Letters to the editor 

Over the last couple of weeks I have read with interest the editorials and letters that have related to the Lamberts' challenge to the bylaws that the community and municipal council approved last October. Bylaws that were to set in motion the creation of a train station, lodge and single family lots, while protecting wetlands and building needed employee housing.

I would like to take this opportunity to correct a few factual errors that have crept into writings on the issue of our project and the court's decision:

• The decision of the B.C. Supreme Court was not about the size or height or scale of our project, nor of the hotel building we propose to build. Nor was it about the wisdom or propriety of council's decision to support the creation of a hotel, a train station, employee housing and the protection of vital wetlands. Such decisions are wholly a matter for council, as the duly elected representative of the municipality's citizens, and the court did not suggest otherwise.

• What the court's decision was about was a technical matter of bylaw drafting. The bylaw established a number of scenarios, one of which was a "base density" scenario. The court held that the provisions for this scenario were in effect inconsistent. The court then held that the effect of its "base density" scenario finding was that the whole bylaw should be set aside. The court added that it was wholly open to council to enact a new bylaw if it wished.

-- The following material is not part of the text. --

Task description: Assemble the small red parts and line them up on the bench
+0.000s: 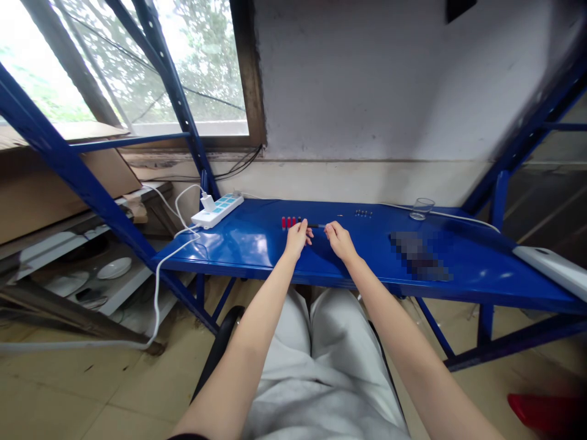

• A number of interpretations were available other than the one the court arrived at. As an example, the base density scenario was not the one we were building under. Hence, one option open to us is an appeal. At the same time, there are other ways of dealing with the technical defect that the court concluded existed.

• Having spoken to Mr. Lambert and having heard him on several occasions, I am well aware of his desires respecting this project. While Mr. Lambert is certainly entitled to his opinion, and has expressed it at various public hearings, council's conclusion as to what is best for the municipality was different. Mr. Lambert appears to be attempting to use the court's ruling regarding a technical issue to suggest that is it not up to council to decide whether our project is good for the municipality's citizens, and that there should instead be a three way negotiation with him as a party. The court did not say any such thing.

• It is also important to note that the solutions Mr. Lambert has proposed in the past would make our project unviable – with or without community amenities.